— WORK ORDER —
Copy the entries out again in full.

— DATA TO PROCESS —
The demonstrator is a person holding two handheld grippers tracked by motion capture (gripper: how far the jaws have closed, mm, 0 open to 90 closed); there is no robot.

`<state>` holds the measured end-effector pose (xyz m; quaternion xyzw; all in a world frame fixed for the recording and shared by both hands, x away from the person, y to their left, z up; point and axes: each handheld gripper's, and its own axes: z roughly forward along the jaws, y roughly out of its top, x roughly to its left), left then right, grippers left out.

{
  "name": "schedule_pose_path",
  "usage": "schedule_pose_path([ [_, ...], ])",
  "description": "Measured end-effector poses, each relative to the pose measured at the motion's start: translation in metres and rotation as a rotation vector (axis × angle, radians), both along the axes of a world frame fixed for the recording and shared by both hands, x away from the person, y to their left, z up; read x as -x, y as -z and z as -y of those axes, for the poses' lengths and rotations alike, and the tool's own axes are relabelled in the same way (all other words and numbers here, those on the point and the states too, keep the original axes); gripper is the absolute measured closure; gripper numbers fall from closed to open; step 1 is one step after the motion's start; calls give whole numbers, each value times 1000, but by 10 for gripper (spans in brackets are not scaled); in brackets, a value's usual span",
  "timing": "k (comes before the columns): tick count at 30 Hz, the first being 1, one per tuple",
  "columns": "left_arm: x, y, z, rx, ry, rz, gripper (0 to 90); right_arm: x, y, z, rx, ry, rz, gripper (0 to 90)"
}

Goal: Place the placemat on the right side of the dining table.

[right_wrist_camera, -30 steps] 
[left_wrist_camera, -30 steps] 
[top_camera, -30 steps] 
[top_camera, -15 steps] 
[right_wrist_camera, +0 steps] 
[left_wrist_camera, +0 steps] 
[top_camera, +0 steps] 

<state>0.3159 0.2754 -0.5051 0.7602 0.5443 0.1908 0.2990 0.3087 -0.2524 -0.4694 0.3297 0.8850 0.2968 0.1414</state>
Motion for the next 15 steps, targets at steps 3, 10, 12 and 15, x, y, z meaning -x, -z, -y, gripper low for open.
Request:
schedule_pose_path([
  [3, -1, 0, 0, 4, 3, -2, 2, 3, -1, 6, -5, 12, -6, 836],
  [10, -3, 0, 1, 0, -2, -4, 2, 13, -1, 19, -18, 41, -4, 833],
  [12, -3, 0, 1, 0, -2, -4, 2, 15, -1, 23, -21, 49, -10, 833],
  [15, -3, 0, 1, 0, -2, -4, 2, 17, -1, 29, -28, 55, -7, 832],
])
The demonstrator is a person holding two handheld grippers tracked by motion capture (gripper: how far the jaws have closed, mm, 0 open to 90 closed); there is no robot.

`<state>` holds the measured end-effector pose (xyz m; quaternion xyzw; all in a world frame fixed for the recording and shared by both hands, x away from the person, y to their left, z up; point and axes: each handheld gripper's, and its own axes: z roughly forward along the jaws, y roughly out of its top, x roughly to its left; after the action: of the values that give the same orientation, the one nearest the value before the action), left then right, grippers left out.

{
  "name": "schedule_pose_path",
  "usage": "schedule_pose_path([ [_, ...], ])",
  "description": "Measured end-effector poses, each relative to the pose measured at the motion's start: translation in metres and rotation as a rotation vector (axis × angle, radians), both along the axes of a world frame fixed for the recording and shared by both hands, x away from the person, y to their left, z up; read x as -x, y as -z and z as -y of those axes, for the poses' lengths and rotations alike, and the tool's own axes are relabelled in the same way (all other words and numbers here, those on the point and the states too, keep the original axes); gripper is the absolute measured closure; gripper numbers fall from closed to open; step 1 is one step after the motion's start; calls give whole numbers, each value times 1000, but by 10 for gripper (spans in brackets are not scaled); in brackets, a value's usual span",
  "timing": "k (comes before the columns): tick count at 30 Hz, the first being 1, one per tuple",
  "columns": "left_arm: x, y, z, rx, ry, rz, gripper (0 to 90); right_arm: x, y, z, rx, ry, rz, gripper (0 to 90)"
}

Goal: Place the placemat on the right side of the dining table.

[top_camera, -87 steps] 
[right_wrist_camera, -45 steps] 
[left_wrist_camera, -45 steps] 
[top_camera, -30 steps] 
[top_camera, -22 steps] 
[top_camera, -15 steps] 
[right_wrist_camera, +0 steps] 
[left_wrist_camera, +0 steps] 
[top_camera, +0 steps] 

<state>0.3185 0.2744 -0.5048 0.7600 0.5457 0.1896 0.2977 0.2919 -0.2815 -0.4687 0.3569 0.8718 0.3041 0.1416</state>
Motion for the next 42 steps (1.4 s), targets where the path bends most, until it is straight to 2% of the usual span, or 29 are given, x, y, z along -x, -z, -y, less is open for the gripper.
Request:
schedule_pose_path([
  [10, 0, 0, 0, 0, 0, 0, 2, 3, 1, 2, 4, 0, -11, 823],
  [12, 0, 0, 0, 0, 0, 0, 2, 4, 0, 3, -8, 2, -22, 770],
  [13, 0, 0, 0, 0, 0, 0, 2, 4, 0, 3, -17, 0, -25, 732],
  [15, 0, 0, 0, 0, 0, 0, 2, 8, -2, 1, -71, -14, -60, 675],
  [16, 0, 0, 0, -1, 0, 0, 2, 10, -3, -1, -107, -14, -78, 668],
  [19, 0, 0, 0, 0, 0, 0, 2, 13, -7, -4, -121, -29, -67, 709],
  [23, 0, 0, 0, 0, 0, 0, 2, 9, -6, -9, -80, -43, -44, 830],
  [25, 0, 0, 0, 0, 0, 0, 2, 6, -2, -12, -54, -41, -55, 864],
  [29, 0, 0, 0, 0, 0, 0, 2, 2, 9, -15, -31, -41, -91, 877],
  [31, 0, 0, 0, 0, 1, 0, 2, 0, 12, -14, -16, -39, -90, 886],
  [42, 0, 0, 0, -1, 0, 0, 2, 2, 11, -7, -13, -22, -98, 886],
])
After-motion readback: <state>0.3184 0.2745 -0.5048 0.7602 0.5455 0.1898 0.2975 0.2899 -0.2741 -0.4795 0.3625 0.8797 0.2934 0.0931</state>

— YOUR SOLUTION —
The demonstrator is a person holding two handheld grippers tracked by motion capture (gripper: how far the jaws have closed, mm, 0 open to 90 closed); there is no robot.

`<state>` holds the measured end-effector pose (xyz m; quaternion xyzw; all in a world frame fixed for the recording and shared by both hands, x away from the person, y to their left, z up; point and axes: each handheld gripper's, and its own axes: z roughly forward along the jaws, y roughly out of its top, x roughly to its left), left then right, grippers left out.

{
  "name": "schedule_pose_path",
  "usage": "schedule_pose_path([ [_, ...], ])",
  "description": "Measured end-effector poses, each relative to the pose measured at the motion's start: translation in metres and rotation as a rotation vector (axis × angle, radians), both along the axes of a world frame fixed for the recording and shared by both hands, x away from the person, y to their left, z up; read x as -x, y as -z and z as -y of those axes, for the poses' lengths and rotations alike, and the tool's own axes are relabelled in the same way (all other words and numbers here, those on the point and the states too, keep the original axes); gripper is the absolute measured closure; gripper numbers fall from closed to open; step 1 is one step after the motion's start; calls give whole numbers, each value times 1000, but by 10 for gripper (spans in brackets are not scaled); in brackets, a value's usual span",
  "timing": "k (comes before the columns): tick count at 30 Hz, the first being 1, one per tuple",
  "columns": "left_arm: x, y, z, rx, ry, rz, gripper (0 to 90); right_arm: x, y, z, rx, ry, rz, gripper (0 to 90)"
}

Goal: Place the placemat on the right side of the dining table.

[right_wrist_camera, -30 steps] 
[left_wrist_camera, -30 steps] 
[top_camera, -30 steps] 
[top_camera, -15 steps] 
[right_wrist_camera, +0 steps] 
[left_wrist_camera, +0 steps] 
[top_camera, +0 steps] 

<state>0.3159 0.2754 -0.5051 0.7602 0.5443 0.1908 0.2990 0.3087 -0.2524 -0.4694 0.3297 0.8850 0.2968 0.1414</state>
Motion for the next 15 steps, targets at steps 3, 10, 12 and 15, x, y, z meaning -x, -z, -y, gripper low for open.
Request:
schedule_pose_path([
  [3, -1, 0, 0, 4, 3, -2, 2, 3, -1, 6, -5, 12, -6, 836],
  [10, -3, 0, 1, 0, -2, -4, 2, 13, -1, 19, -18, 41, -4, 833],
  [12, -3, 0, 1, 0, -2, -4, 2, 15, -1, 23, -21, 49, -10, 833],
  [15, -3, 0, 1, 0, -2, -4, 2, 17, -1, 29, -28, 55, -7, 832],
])
The demonstrator is a person holding two handheld grippers tracked by motion capture (gripper: how far the jaws have closed, mm, 0 open to 90 closed); there is no robot.

`<state>` holds the measured end-effector pose (xyz m; quaternion xyzw; all in a world frame fixed for the recording and shared by both hands, x away from the person, y to their left, z up; point and axes: each handheld gripper's, and its own axes: z roughly forward along the jaws, y roughly out of its top, x roughly to its left; after the action: of the values that give the same orientation, the one nearest the value before the action), left then right, grippers left out.

{
  "name": "schedule_pose_path",
  "usage": "schedule_pose_path([ [_, ...], ])",
  "description": "Measured end-effector poses, each relative to the pose measured at the motion's start: translation in metres and rotation as a rotation vector (axis × angle, radians), both along the axes of a world frame fixed for the recording and shared by both hands, x away from the person, y to their left, z up; read x as -x, y as -z and z as -y of those axes, for the poses' lengths and rotations alike, and the tool's own axes are relabelled in the same way (all other words and numbers here, those on the point and the states too, keep the original axes); gripper is the absolute measured closure; gripper numbers fall from closed to open; step 1 is one step after the motion's start; calls give whole numbers, each value times 1000, but by 10 for gripper (spans in brackets are not scaled); in brackets, a value's usual span",
  "timing": "k (comes before the columns): tick count at 30 Hz, the first being 1, one per tuple",
  "columns": "left_arm: x, y, z, rx, ry, rz, gripper (0 to 90); right_arm: x, y, z, rx, ry, rz, gripper (0 to 90)"
}

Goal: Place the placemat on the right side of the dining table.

[top_camera, -87 steps] 
[right_wrist_camera, -45 steps] 
[left_wrist_camera, -45 steps] 
[top_camera, -30 steps] 
[top_camera, -22 steps] 
[top_camera, -15 steps] 
[right_wrist_camera, +0 steps] 
[left_wrist_camera, +0 steps] 
[top_camera, +0 steps] 

<state>0.3185 0.2744 -0.5048 0.7600 0.5457 0.1896 0.2977 0.2919 -0.2815 -0.4687 0.3569 0.8718 0.3041 0.1416</state>
Motion for the next 42 steps (1.4 s), targets where the path bends most, until it is straight to 2% of the usual span, or 29 are given, x, y, z along -x, -z, -y, less is open for the gripper.
Request:
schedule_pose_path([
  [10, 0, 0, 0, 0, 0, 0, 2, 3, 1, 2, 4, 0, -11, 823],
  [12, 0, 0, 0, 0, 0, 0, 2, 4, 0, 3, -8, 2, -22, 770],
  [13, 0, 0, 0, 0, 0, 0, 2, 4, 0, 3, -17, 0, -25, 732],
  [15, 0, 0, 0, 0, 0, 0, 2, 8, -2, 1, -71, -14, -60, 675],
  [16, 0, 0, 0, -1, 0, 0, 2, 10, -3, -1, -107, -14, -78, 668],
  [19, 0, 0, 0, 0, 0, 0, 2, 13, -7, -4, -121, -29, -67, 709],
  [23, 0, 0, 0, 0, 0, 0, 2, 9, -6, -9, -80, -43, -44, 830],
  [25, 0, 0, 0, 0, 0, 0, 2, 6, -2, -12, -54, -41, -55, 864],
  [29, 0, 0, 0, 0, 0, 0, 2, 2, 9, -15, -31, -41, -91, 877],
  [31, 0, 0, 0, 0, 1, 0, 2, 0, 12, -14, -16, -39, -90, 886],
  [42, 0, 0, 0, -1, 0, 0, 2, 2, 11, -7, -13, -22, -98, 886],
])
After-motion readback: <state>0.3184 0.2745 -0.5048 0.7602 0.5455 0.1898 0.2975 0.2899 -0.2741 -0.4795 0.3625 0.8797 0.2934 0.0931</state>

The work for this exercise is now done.